Project Overview
Emerging load-store interconnects, such as CXL and UALink, are transforming communication within and across computing systems. They no longer simply connect devices; instead, they serve as the communication fabric for memory/storage/accelerator pooling. However, today’s systems continue to treat these interconnects as opaque hardware, providing little visibility, programmability, or traffic control.
The SD-LSI (Software-Defined Load-Store Interconnect) project revisits load-store interconnects via the lens of software-defined networking. Rather than treating them as fixed hardware buses, we apply networking principles to understand, profile, and optimize end-to-end communication over load-store fabrics. Our goal is to give software greater visibility and control over communication, enabling predictable latency, efficient bandwidth utilization, fair resource sharing, and high-performance composable systems within and across hosts.
Challenges
Load-store interconnects have become the underlying fabric for composing memory, storage, and accelerators into host-native resource pools. However, they only expose limited communication capabilities at the transaction layer, leading to the following challenges:
- Limited observability. Communication spans CPUs, memory hierarchies, I/O fabrics, switches, and devices, yet the interconnect exposes little end-to-end visibility for profiling, diagnosis, and optimization.

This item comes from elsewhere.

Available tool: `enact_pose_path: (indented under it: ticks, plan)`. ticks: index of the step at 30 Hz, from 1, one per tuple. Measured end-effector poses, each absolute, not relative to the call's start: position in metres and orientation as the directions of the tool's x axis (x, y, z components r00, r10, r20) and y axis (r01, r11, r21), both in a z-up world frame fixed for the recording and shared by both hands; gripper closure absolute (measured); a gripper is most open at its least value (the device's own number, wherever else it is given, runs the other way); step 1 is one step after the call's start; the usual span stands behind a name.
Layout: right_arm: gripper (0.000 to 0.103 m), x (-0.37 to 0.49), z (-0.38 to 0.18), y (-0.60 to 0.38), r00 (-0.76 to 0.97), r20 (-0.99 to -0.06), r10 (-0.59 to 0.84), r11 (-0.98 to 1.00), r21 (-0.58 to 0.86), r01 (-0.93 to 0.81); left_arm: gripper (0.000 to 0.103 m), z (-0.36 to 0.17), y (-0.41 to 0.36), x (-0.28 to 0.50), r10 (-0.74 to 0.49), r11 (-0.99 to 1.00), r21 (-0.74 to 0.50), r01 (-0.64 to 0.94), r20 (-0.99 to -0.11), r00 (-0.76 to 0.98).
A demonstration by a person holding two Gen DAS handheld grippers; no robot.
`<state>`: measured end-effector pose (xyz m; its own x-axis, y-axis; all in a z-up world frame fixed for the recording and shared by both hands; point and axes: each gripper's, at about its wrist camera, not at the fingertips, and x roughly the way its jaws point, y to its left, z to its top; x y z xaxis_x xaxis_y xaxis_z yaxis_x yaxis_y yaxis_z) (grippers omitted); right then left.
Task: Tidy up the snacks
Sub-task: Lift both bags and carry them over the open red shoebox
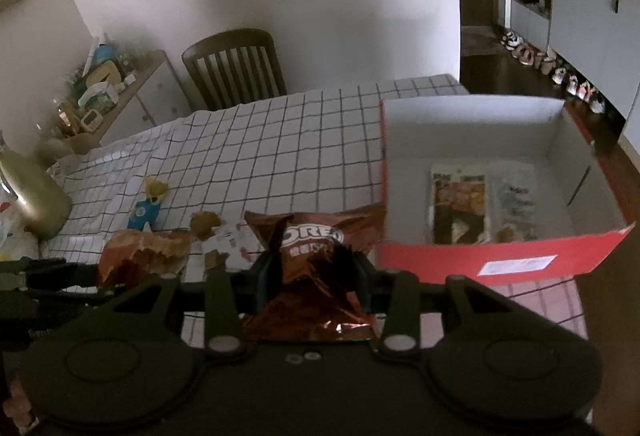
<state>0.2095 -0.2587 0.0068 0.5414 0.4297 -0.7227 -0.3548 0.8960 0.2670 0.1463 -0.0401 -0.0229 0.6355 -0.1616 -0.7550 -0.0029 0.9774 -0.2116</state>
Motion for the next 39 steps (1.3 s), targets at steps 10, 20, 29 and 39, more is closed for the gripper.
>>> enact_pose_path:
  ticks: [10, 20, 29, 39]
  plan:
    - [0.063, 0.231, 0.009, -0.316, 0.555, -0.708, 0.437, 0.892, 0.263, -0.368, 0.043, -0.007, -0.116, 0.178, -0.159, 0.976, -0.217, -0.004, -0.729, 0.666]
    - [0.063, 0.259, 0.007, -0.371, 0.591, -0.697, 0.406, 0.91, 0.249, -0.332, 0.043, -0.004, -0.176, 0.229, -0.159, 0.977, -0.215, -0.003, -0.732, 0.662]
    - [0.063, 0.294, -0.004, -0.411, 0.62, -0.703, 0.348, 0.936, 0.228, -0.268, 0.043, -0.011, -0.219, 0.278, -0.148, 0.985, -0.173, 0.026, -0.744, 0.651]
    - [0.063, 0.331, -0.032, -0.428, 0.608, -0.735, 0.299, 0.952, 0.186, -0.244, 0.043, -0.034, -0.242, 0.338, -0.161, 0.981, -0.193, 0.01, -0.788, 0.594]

- No traffic control. Load/store traffic is generated implicitly by device execution, leaving little capability to manage latency, bandwidth, fairness, or quality of service.

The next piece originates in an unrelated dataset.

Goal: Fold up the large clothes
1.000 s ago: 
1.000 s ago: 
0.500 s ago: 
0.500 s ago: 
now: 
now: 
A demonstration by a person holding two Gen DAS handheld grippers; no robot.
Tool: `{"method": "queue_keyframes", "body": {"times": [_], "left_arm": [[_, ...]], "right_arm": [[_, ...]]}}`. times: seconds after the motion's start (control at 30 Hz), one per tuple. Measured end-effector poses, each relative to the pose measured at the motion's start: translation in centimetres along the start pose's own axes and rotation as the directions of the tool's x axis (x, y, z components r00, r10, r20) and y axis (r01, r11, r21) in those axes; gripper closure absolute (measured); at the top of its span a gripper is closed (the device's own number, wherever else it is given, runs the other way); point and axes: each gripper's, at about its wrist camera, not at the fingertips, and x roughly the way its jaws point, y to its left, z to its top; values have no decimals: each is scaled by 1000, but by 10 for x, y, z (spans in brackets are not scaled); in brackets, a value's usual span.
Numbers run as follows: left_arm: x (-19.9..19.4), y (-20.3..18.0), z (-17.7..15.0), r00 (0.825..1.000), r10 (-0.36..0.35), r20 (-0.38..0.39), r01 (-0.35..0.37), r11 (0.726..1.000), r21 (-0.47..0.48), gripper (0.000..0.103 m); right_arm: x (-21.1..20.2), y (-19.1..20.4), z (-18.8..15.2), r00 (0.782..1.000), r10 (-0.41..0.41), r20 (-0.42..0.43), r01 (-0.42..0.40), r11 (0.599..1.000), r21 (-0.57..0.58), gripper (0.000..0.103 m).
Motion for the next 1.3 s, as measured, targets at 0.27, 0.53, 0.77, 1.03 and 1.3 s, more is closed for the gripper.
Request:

- Opaque communication behavior. Proprietary protocols, deep microarchitectural pipelines, and hardware scheduling obscure communication bottlenecks, resource contention, and performance anomalies.
- Multi-tenancy. As load-store interconnects evolve into switched fabrics, multiple applications compete for shared communication resources without effective isolation or predictable performance.
Our Approach
Our insight is that load-store interconnects should expose software-defined communication capabilities to software. We ask: How can networking principles be applied to understand, profile, virtualize, and optimize end-to-end communication over emerging load-store interconnects? In this project, we have developed systems for communication characterization, end-to-end profiling, communication virtualization, and traffic management across composable infrastructures, enabling predictable, efficient, and scalable load-store communication for resource pooling systems.
Here are the systems we have built.
- MemChannel develops a CSFQ-inspired transport layer for switched CXL memory pooling (NSDI’26).
- PathFinder tracks and analyzes
CXL.memusing Intel PMUs (SIGCOMM’25). - MegaStation realizes the MIMO baseband processing on a single-node supercomputer (NSDI’25).
- rPCIeBench develops a benchmarking framework to characterize Routable PCIe (NSDI’24).
- FCC proposes a new computing paradigm for composable infrastructure (HotOS’23).